Qualche giorno fa il governatore di Bankitalia Mario Draghi ha detto: “La crescita economica non può fare a meno dei giovani né i giovani della crescita”. E alla vigilia delle manifestazioni degli indignados di sabato ha fatto sapere di comprendere perché i ragazzi siano così arrabbiati. Basta leggere il rapporto della Caritas e della Fondazione Zancan sulla povertà, anticipato ieri, per capire le dimensioni del problema. Non c’è solo il dato ormai strutturale della disoccupazione giovanile (15-24 anni) attorno al 30 per cento. Si scopre che tra i ragazzi nella fascia 25-29, cioè quelli che dovrebbero essere già inseriti nel mercato del lavoro, il 25 per cento non ha mai avuto una sola esperienza lavorativa. Usando come osservatorio i centri di ascolto della Caritas, il quadro risulta sorprendente: il 20 per cento di quelli che cercano aiuto ha meno di 35 anni. E, quel che più conta, il numero è aumentato di quasi il 60 per cento in cinque anni, tra il 2005 e il 2010. “Il cambiamento è dovuto soprattutto all’aumento dei working poor, giovani che in un modo o nell’altro riescono ad avere un reddito, ma insufficiente. Perché sono separati, o hanno figli a carico”, spiega Tiziano Vecchiato, direttore della Fondazione Zancan. Il circolo è perverso: i giovani trovano solo contratti atipici e la retribuzione media degli atipici è poco più di 300 euro.
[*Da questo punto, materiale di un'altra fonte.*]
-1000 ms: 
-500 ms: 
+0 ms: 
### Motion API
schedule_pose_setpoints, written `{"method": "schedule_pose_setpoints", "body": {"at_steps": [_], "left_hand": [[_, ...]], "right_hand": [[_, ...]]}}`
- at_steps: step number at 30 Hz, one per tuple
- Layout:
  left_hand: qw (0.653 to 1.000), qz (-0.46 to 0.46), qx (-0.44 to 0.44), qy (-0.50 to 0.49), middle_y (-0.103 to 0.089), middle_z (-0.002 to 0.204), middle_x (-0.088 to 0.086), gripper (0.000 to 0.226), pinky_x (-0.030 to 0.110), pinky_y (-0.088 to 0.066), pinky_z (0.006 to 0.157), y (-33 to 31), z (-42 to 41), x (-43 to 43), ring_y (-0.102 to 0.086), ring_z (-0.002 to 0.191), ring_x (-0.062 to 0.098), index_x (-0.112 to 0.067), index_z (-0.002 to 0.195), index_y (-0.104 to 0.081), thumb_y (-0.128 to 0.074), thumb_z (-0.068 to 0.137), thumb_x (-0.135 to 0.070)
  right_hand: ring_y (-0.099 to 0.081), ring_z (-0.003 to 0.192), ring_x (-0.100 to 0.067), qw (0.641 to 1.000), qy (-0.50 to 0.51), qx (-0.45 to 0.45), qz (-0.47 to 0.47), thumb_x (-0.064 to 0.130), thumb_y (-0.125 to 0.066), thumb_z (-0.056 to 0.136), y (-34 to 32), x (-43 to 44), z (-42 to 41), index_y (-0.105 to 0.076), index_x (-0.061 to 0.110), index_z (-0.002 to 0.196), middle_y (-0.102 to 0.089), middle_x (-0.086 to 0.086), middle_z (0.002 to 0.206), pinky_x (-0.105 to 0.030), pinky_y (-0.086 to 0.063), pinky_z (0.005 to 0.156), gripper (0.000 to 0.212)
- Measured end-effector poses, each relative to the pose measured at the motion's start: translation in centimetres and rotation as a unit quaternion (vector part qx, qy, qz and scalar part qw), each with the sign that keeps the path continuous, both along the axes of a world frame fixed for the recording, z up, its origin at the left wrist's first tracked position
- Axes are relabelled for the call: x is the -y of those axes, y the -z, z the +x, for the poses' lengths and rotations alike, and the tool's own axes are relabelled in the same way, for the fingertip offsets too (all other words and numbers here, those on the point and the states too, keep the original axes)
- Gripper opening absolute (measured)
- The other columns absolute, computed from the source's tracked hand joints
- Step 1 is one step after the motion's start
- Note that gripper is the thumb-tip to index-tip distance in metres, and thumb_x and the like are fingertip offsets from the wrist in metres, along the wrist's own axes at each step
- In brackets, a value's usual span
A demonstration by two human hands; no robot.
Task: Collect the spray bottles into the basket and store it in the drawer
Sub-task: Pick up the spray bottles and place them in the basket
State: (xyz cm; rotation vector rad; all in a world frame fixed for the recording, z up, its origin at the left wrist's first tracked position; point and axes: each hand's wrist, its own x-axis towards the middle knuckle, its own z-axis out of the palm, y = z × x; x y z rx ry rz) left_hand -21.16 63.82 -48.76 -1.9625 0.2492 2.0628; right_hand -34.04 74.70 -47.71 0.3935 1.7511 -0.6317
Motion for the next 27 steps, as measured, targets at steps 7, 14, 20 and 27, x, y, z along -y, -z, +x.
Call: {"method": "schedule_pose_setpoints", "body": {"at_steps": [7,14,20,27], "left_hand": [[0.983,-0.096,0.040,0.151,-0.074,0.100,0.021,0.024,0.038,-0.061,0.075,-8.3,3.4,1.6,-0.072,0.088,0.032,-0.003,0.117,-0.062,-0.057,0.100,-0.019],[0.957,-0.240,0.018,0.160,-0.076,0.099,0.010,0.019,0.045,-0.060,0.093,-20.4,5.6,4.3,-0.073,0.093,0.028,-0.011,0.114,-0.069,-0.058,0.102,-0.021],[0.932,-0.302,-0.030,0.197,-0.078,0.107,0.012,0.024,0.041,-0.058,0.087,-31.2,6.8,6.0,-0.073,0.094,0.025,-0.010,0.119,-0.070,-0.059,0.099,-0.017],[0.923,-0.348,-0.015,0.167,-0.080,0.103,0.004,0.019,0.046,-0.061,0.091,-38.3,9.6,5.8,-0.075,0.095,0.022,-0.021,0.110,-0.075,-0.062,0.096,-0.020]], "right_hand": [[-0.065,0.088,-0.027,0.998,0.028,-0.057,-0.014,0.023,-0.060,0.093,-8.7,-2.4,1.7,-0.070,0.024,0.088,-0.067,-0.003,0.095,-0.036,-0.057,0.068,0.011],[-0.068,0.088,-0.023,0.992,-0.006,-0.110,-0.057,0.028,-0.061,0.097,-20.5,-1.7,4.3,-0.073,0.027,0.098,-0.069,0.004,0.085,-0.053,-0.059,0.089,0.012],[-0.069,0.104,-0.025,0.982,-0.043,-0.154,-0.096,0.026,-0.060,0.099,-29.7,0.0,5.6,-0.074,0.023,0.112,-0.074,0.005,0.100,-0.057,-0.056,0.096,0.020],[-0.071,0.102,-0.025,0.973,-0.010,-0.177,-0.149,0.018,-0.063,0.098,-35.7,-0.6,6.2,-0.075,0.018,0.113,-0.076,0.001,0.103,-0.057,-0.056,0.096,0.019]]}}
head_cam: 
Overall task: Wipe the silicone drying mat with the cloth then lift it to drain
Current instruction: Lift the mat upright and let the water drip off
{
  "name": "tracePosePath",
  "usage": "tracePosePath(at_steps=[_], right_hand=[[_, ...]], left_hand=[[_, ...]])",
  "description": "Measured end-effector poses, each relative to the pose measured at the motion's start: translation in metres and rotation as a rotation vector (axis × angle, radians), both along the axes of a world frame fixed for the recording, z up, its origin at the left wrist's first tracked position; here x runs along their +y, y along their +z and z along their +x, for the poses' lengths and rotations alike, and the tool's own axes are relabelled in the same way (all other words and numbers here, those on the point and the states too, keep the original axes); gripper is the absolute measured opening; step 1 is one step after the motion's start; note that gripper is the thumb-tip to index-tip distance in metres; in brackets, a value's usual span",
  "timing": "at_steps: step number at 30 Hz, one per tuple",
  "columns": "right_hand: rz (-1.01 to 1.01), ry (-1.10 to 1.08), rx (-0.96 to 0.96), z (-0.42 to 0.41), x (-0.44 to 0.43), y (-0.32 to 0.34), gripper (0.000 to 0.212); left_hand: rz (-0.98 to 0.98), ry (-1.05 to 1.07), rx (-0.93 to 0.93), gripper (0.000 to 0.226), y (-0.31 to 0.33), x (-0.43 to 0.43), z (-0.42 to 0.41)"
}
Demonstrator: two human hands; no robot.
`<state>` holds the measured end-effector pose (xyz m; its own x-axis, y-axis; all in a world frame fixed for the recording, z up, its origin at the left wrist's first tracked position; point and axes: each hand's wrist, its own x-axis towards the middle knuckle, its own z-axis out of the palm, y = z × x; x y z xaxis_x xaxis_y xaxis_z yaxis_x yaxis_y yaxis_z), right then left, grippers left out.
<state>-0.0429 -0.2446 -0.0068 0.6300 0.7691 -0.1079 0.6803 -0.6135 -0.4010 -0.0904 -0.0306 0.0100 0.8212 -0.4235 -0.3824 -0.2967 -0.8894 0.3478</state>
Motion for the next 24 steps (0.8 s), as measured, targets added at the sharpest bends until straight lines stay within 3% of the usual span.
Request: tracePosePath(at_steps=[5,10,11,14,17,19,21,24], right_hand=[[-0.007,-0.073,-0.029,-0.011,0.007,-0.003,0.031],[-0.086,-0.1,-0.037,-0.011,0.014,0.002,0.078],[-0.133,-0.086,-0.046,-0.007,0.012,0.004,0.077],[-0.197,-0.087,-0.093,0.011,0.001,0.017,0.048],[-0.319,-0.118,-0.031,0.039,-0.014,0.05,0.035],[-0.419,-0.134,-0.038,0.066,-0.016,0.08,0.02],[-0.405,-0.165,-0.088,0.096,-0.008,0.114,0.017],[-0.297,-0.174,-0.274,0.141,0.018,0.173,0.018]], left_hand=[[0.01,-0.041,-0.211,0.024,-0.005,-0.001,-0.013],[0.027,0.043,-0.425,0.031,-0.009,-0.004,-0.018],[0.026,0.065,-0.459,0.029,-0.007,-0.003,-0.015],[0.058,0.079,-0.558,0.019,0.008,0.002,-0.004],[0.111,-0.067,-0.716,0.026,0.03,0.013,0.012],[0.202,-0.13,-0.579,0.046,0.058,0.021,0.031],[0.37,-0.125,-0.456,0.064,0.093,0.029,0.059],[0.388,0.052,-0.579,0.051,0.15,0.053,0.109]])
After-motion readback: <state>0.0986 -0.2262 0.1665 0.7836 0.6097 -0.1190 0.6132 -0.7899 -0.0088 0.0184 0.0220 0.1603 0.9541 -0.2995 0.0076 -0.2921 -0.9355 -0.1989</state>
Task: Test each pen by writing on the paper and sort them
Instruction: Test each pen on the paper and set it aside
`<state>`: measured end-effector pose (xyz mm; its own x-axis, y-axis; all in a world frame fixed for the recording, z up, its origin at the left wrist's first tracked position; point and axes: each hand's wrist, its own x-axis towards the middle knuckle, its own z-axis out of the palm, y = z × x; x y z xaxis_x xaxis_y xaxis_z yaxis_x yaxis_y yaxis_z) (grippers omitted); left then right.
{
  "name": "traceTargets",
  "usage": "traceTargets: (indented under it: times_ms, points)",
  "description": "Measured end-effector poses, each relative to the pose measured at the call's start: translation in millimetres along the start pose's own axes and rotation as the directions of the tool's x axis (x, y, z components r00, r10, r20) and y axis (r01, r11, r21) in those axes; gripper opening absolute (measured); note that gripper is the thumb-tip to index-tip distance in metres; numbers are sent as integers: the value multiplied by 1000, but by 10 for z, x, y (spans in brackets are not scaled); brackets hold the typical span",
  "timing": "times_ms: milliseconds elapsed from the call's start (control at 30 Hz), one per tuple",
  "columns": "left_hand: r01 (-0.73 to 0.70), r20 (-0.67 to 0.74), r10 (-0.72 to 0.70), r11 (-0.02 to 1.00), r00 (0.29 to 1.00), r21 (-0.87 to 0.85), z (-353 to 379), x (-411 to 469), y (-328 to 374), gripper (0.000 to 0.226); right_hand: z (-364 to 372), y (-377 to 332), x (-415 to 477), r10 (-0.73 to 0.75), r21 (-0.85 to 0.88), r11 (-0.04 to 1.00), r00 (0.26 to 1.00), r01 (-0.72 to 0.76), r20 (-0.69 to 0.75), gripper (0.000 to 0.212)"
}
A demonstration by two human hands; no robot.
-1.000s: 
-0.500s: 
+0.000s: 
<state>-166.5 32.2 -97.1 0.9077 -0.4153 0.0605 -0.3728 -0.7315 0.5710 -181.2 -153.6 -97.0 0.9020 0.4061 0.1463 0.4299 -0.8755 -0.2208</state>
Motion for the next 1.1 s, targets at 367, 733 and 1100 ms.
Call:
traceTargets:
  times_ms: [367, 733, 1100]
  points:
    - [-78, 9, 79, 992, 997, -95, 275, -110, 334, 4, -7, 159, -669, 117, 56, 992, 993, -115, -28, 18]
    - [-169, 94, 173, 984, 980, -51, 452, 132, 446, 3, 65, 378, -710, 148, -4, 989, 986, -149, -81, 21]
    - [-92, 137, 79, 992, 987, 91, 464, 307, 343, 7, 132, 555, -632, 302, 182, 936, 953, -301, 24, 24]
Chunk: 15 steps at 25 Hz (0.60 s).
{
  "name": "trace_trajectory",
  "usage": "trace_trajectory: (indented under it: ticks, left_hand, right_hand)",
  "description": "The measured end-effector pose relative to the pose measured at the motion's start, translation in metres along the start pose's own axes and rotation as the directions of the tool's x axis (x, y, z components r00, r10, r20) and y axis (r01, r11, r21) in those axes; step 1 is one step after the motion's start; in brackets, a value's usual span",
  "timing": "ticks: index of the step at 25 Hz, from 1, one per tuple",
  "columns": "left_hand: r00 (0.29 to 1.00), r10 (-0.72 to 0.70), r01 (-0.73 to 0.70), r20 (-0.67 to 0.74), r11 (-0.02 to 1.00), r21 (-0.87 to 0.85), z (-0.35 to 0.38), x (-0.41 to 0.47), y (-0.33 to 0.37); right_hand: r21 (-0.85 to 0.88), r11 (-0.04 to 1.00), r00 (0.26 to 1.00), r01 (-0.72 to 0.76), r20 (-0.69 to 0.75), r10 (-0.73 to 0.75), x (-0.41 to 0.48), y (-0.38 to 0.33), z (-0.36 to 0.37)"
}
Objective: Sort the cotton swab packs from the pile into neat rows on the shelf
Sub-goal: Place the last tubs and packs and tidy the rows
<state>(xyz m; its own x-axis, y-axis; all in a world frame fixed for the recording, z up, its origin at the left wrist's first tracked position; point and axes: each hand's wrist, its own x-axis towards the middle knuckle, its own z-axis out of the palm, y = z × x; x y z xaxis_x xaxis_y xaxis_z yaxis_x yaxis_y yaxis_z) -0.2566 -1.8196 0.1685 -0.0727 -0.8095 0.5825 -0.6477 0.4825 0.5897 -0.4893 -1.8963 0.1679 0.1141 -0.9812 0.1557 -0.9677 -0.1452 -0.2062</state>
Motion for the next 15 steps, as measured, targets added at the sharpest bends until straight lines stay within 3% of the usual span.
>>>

I giovani poveri sono comunque in buona compagnia visto che, come ogni anno, la Caritas racconta un aumento delle persone in condizioni di povertà relativa (cioè che non riescono a vivere decentemente per gli standard italiani). Nel 2010 siamo arrivati a 8 milioni 272 mila, il 13,8 per cento. Il problema non è che si spendono pochi soldi, nota la Fondazione Zancan, ma che si spendono male. La prova? “Ogni anno destiniamo oltre 50 miliardi di euro per l’assistenza, ma nel 2010 i poveri contati dall’Istat sono saliti di 410 mila, e visto che l’Istat li censisce dopo che hanno ricevuto gli aiuti, questo aumento indica che la spesa non ha funzionato”, dice Vecchiato. Capire il problema, però, è già una mezza soluzione: è quasi consolante sapere che il punto non è spendere più soldi, visto che lo Stato non ne ha. “Meglio trasformare la spesa in servizi”, suggerisce Vecchiato. Il conto è questo: se 110 miliardi spesi per servizi sanitari producono 600 mila posti di lavoro, trasformando gli aiuti monetari in servizi (tipo asili nido o assistenti sociali) potrebbero comparire dal nulla 300 mila posti. Con più crescita, meno disoccupazione e meno poveri. Ma è politicamente molto complicato. E quindi è assai probabile che il prossimo anno i poveri risulteranno ancora di più e sempre più giovani.